May 19, 2017
After spending some hours with Keith and his folk art in his Hillbilly garden we were off to our next quirky destination: Metropolis Illinois, the hometown of Superman. In order to celebrate the fact that they are officially living in the hometown of Superman the people of Metropolis put up a large Superman statue and a museum dedicated to the man of steel. This obviously was enough to steer us on a six hour detour to visit this statue.
Of course, after finally arriving at the statue and being all prepared to take a magnificent photo of Superman we ran out of luck. Out of all the days in the year they could have picked, today was the day they decided to give the guy a new tan. The short moment of disappointment was however swiftly gone after we visited the museum. A true paradise for anyone who ever read a comic book or watched any of the Superman TV-shows and movies.
So far we had been pretty amazed with most cities we had visited; Asheville, Charleston, Savannah, Nashville all cities we would love to visit again in the future. Memphis? Not so much. Maybe we just didn’t know where to go and were looking in the wrong areas, but downtown Memphis was a huge disappointment. Whereas in all previous places the atmosphere was always friendly, welcoming and relaxed in Memphis we never really were at ease. The best example of this is well-known Beale Street, the main street for live music and bars, starting 8:00PM the entire street went on a complete lockdown meaning that around a hundred police officers blocked all entrances and everyone who wanted to get in to the street was frisked.
Still, visiting B.B. Kings Cafe was an amazing experience where we learned to better appreciate Blues.
With our new found appreciation of the Blues we embarked on a drive to Clarksdale, Mississippi; the place where blues legend Robert Johnson supposedly sold his soul to the Devil.

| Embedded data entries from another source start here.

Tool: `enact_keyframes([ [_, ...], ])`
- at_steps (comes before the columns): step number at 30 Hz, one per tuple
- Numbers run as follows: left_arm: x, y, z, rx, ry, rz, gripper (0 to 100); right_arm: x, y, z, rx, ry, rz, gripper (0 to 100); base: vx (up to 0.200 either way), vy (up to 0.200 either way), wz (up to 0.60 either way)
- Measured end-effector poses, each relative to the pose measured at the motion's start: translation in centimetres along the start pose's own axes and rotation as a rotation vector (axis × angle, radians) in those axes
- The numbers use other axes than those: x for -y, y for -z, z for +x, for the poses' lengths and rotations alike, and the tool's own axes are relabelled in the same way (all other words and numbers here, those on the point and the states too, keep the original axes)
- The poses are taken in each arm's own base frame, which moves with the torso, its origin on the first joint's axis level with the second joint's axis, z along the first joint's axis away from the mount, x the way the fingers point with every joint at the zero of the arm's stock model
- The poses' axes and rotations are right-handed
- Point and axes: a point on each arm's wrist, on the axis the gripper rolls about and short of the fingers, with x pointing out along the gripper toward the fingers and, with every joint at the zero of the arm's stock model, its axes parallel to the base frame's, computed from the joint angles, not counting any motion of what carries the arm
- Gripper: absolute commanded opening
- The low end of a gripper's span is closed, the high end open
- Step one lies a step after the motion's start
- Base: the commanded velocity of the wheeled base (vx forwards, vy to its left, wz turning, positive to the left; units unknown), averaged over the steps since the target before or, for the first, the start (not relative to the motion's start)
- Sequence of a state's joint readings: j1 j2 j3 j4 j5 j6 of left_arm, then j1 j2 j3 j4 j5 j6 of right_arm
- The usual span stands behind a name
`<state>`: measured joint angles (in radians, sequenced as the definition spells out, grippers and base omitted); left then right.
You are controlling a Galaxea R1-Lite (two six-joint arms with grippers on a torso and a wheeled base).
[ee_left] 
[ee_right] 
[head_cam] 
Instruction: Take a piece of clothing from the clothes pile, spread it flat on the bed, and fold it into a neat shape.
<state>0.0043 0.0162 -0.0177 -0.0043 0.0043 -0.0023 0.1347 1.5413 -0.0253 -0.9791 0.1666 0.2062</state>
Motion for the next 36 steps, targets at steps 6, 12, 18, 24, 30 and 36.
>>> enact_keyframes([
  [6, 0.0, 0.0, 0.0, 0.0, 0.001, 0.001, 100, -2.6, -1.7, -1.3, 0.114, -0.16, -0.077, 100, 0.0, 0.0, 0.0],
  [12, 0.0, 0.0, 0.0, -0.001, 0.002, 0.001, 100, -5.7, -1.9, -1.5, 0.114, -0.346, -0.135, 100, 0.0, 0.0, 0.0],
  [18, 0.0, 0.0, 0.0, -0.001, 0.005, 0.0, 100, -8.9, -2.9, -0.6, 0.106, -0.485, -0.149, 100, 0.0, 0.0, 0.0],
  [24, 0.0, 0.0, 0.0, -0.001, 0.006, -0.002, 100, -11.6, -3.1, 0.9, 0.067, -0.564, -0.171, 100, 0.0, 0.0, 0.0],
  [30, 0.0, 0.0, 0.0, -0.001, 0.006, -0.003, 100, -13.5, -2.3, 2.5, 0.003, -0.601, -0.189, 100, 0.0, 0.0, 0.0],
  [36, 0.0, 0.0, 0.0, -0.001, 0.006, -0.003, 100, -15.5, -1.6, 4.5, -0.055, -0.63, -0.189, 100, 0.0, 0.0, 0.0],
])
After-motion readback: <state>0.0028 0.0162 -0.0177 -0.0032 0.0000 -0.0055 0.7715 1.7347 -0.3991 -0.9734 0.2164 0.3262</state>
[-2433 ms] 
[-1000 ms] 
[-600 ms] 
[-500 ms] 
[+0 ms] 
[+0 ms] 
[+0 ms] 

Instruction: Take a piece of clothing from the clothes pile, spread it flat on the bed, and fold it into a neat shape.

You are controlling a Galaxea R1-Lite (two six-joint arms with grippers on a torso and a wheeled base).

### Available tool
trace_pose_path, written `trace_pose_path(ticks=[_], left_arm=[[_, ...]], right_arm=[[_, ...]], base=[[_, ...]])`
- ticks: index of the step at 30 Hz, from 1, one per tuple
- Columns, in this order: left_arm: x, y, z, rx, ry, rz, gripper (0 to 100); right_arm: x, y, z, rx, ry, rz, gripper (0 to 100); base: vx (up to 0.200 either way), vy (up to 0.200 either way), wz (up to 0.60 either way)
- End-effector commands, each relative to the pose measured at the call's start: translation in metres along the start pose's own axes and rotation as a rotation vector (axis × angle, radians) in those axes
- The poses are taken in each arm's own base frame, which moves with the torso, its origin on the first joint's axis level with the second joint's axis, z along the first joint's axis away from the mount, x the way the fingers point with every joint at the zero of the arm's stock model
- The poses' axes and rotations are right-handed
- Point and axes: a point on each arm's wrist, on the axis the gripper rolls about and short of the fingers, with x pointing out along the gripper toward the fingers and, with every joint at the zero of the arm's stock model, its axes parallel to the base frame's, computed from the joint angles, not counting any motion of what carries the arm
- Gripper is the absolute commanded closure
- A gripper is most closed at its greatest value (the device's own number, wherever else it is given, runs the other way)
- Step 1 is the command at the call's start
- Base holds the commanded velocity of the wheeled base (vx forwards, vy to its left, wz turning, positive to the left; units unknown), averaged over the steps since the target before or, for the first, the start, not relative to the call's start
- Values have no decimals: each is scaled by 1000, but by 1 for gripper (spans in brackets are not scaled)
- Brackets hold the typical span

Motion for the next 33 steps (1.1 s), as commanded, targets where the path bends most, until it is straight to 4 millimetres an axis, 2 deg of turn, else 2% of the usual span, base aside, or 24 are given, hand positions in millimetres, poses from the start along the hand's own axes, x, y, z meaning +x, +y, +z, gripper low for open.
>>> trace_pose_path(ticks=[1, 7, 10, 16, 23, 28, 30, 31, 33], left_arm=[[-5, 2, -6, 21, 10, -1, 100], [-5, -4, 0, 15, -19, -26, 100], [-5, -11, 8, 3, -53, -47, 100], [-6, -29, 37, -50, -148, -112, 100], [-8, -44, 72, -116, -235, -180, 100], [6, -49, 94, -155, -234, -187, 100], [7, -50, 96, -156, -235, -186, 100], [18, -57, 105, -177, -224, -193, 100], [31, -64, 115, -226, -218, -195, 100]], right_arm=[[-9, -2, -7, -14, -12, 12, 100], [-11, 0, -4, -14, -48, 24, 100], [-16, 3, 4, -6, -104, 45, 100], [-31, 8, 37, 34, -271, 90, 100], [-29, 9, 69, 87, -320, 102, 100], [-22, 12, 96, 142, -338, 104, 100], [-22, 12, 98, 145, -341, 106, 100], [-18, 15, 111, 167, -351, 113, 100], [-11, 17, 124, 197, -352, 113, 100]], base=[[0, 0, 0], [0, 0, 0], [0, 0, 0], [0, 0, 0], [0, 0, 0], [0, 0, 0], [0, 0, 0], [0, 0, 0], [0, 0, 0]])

Although we can’t confirm whether he did sell his soul, we can attest to the fact that Clarksdale is a place where one can have unexpected encounters.
While enjoying some live Blues in a random bar in Clarksdale (Population 17.000) we were shell-shocked when all of the sudden a familiar face appeared. A childhood friend of Annemarie, and an old high school class mate of us both, walked into the bar with his girlfriend. After getting over the fact how weird it was to meet each other in a random village in Mississippi after not having seen each other for at least ten years we decided to celebrate this unlikely encounter with beer and whisky. Of course the evening would only get weirder as more people started to join our little celebration. We had 70 year old Diana join us, who lived in Florida but came to the Inn we were staying twice a year to get drunk and high on weed, and who took that very serious as evidenced by the amount of drugs she was carrying with her. Retired teacher Joop and his wife joined to share a never-ending supply of stories and a, fortunately, ending supply of half-litre beer cans. The next day I was left with a headache, an empty bottle of whisky, and more mosquito bites than I could count.
After the Country/Americana/Folk of Nashville, the Blues of Memphis and Clarksdale we got to the last stop of the music focused part of our road trip. The birthplace of Jazz, New Orleans.
New Orleans very quickly moved to the top of our “favourite city so-far”-list. It combined the things we liked about previous cities we visited turned it into something better. The beautiful streets to just stroll through and tons of affordable art-galleries from Charleston; the amazing live music from Nashville and the laid-back, drink-on-the-street atmosphere of Savannah. Add to that the amazing food on every corner, maybe the best Word War II Museum we ever visited and you are left with our favourite city so far.